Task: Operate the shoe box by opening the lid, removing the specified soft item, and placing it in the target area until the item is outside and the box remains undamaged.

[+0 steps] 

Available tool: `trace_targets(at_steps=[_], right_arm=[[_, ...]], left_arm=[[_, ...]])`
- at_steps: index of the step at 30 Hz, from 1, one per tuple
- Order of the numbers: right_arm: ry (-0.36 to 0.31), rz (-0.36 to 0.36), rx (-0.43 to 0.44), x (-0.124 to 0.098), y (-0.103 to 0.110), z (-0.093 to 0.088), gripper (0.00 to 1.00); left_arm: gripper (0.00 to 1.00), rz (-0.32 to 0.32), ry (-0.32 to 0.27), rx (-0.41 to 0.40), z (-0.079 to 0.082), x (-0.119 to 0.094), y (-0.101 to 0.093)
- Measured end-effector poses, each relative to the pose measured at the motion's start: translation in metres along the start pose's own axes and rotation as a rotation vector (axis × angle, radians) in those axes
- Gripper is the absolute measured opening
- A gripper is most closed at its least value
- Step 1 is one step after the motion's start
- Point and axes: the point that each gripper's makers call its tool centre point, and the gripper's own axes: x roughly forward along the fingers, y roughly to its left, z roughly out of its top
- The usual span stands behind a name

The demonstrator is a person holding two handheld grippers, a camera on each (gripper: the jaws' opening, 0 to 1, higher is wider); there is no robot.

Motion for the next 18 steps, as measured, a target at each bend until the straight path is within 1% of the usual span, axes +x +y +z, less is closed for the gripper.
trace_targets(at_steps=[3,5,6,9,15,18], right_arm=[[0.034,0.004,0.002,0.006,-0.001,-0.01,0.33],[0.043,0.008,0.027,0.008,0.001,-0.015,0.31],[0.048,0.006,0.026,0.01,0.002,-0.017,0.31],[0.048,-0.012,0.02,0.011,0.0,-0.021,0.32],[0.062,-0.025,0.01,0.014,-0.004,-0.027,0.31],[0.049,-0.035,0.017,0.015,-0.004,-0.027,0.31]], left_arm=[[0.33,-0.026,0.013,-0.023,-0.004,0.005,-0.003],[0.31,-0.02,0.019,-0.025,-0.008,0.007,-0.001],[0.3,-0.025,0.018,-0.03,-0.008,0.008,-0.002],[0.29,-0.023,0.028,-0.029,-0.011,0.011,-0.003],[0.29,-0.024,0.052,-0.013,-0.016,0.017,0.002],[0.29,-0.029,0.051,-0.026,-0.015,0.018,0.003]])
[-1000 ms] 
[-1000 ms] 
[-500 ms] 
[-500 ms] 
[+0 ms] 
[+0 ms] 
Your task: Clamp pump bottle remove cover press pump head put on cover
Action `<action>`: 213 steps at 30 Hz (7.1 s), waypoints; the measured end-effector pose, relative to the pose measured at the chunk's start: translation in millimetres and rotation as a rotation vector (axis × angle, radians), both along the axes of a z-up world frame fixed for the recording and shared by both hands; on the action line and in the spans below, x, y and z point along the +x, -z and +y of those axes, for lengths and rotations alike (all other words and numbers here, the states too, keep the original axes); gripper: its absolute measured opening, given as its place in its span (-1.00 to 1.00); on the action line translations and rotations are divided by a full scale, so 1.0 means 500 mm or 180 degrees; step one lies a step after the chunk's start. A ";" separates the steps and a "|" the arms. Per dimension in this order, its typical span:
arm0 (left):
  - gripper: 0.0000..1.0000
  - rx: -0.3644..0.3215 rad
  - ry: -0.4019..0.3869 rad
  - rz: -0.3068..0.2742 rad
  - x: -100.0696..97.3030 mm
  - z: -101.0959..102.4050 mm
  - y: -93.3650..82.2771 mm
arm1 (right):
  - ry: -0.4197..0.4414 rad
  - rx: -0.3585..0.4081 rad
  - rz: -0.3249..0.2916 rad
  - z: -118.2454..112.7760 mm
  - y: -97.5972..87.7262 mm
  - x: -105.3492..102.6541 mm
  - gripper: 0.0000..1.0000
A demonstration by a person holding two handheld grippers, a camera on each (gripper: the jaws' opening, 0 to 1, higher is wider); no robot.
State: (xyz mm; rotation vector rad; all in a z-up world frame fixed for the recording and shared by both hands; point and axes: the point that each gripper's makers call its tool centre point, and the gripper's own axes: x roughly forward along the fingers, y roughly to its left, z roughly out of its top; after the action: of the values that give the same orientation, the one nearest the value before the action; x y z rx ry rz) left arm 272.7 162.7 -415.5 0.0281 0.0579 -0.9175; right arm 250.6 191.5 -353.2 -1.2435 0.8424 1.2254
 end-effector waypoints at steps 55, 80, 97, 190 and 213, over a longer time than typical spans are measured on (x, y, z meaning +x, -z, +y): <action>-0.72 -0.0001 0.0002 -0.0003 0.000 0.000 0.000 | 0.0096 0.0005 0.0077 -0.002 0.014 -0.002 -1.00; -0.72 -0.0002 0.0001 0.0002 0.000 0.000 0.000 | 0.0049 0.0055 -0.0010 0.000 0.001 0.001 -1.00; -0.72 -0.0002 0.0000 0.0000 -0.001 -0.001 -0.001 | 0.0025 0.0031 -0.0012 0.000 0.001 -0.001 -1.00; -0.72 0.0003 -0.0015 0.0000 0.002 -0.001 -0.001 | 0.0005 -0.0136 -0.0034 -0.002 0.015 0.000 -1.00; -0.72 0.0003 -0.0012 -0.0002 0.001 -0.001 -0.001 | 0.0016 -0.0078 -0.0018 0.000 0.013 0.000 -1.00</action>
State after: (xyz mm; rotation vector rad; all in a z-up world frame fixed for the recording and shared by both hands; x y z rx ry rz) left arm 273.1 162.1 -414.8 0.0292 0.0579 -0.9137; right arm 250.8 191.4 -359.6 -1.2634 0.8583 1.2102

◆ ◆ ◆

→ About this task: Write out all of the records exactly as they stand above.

→ Response to this task:
Task: Operate the shoe box by opening the lid, removing the specified soft item, and placing it in the target area until the item is outside and the box remains undamaged.

[+0 steps] 

Available tool: `trace_targets(at_steps=[_], right_arm=[[_, ...]], left_arm=[[_, ...]])`
- at_steps: index of the step at 30 Hz, from 1, one per tuple
- Order of the numbers: right_arm: ry (-0.36 to 0.31), rz (-0.36 to 0.36), rx (-0.43 to 0.44), x (-0.124 to 0.098), y (-0.103 to 0.110), z (-0.093 to 0.088), gripper (0.00 to 1.00); left_arm: gripper (0.00 to 1.00), rz (-0.32 to 0.32), ry (-0.32 to 0.27), rx (-0.41 to 0.40), z (-0.079 to 0.082), x (-0.119 to 0.094), y (-0.101 to 0.093)
- Measured end-effector poses, each relative to the pose measured at the motion's start: translation in metres along the start pose's own axes and rotation as a rotation vector (axis × angle, radians) in those axes
- Gripper is the absolute measured opening
- A gripper is most closed at its least value
- Step 1 is one step after the motion's start
- Point and axes: the point that each gripper's makers call its tool centre point, and the gripper's own axes: x roughly forward along the fingers, y roughly to its left, z roughly out of its top
- The usual span stands behind a name

The demonstrator is a person holding two handheld grippers, a camera on each (gripper: the jaws' opening, 0 to 1, higher is wider); there is no robot.

Motion for the next 18 steps, as measured, a target at each bend until the straight path is within 1% of the usual span, axes +x +y +z, less is closed for the gripper.
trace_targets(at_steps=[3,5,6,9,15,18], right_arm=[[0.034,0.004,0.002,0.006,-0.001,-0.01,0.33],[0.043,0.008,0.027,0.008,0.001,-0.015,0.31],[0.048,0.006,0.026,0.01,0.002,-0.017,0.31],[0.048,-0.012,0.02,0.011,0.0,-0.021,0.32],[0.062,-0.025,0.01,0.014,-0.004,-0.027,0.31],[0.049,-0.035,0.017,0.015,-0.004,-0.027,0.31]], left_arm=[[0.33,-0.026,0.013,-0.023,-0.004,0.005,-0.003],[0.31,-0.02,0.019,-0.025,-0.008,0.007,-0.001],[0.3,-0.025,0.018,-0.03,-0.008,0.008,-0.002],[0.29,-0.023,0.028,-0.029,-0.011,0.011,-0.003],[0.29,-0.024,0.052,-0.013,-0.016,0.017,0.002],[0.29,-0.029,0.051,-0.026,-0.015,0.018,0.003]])
[-1000 ms] 
[-1000 ms] 
[-500 ms] 
[-500 ms] 
[+0 ms] 
[+0 ms] 
Your task: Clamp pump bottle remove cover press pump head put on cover
Action `<action>`: 213 steps at 30 Hz (7.1 s), waypoints; the measured end-effector pose, relative to the pose measured at the chunk's start: translation in millimetres and rotation as a rotation vector (axis × angle, radians), both along the axes of a z-up world frame fixed for the recording and shared by both hands; on the action line and in the spans below, x, y and z point along the +x, -z and +y of those axes, for lengths and rotations alike (all other words and numbers here, the states too, keep the original axes); gripper: its absolute measured opening, given as its place in its span (-1.00 to 1.00); on the action line translations and rotations are divided by a full scale, so 1.0 means 500 mm or 180 degrees; step one lies a step after the chunk's start. A ";" separates the steps and a "|" the arms. Per dimension in this order, its typical span:
arm0 (left):
  - gripper: 0.0000..1.0000
  - rx: -0.3644..0.3215 rad
  - ry: -0.4019..0.3869 rad
  - rz: -0.3068..0.2742 rad
  - x: -100.0696..97.3030 mm
  - z: -101.0959..102.4050 mm
  - y: -93.3650..82.2771 mm
arm1 (right):
  - ry: -0.4197..0.4414 rad
  - rx: -0.3585..0.4081 rad
  - rz: -0.3249..0.2916 rad
  - z: -118.2454..112.7760 mm
  - y: -97.5972..87.7262 mm
  - x: -105.3492..102.6541 mm
  - gripper: 0.0000..1.0000
A demonstration by a person holding two handheld grippers, a camera on each (gripper: the jaws' opening, 0 to 1, higher is wider); no robot.
State: (xyz mm; rotation vector rad; all in a z-up world frame fixed for the recording and shared by both hands; point and axes: the point that each gripper's makers call its tool centre point, and the gripper's own axes: x roughly forward along the fingers, y roughly to its left, z roughly out of its top; after the action: of the values that give the same orientation, the one nearest the value before the action; x y z rx ry rz) left arm 272.7 162.7 -415.5 0.0281 0.0579 -0.9175; right arm 250.6 191.5 -353.2 -1.2435 0.8424 1.2254
 end-effector waypoints at steps 55, 80, 97, 190 and 213, over a longer time than typical spans are measured on (x, y, z meaning +x, -z, +y): <action>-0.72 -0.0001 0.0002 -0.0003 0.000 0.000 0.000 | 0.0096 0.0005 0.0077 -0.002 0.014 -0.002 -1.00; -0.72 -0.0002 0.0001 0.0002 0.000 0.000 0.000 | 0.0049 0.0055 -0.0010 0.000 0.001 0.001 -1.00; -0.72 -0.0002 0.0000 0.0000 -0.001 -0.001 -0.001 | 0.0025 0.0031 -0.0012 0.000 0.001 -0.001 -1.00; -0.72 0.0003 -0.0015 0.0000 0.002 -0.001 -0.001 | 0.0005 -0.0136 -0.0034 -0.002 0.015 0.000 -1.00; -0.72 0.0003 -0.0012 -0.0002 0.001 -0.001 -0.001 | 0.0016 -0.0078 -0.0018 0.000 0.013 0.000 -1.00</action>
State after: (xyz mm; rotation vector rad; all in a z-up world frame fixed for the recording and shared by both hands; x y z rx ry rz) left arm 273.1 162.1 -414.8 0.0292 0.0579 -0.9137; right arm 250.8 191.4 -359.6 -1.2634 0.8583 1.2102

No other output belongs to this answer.